__Work task__.
Once the pictures are set aside, transcribe each line of the data exactly.

┌─ Available records

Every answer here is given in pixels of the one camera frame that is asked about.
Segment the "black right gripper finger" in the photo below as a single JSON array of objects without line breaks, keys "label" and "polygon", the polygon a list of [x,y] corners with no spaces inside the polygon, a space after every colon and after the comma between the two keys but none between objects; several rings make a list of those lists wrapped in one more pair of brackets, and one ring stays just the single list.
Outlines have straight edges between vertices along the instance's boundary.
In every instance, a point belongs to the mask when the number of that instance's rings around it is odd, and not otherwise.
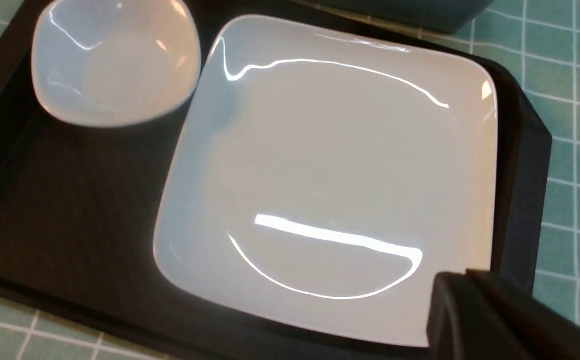
[{"label": "black right gripper finger", "polygon": [[580,360],[580,326],[488,271],[437,273],[426,333],[433,360]]}]

└─

__Response__.
Every answer here is given in pixels of the one camera frame that is asked about.
Segment the "black right gripper finger" in the photo below as a single JSON array of objects without line breaks, keys "label" and "polygon", the polygon a list of [x,y] corners with no spaces inside the polygon, a space after every colon and after the comma between the two keys but none between objects; several rings make a list of those lists wrapped in one more pair of brackets, and one ring stays just the single list.
Outlines have straight edges between vertices along the instance's boundary.
In every instance, a point belongs to the mask when the number of that instance's rings around it is odd, and not otherwise.
[{"label": "black right gripper finger", "polygon": [[580,360],[580,326],[488,271],[437,273],[426,333],[433,360]]}]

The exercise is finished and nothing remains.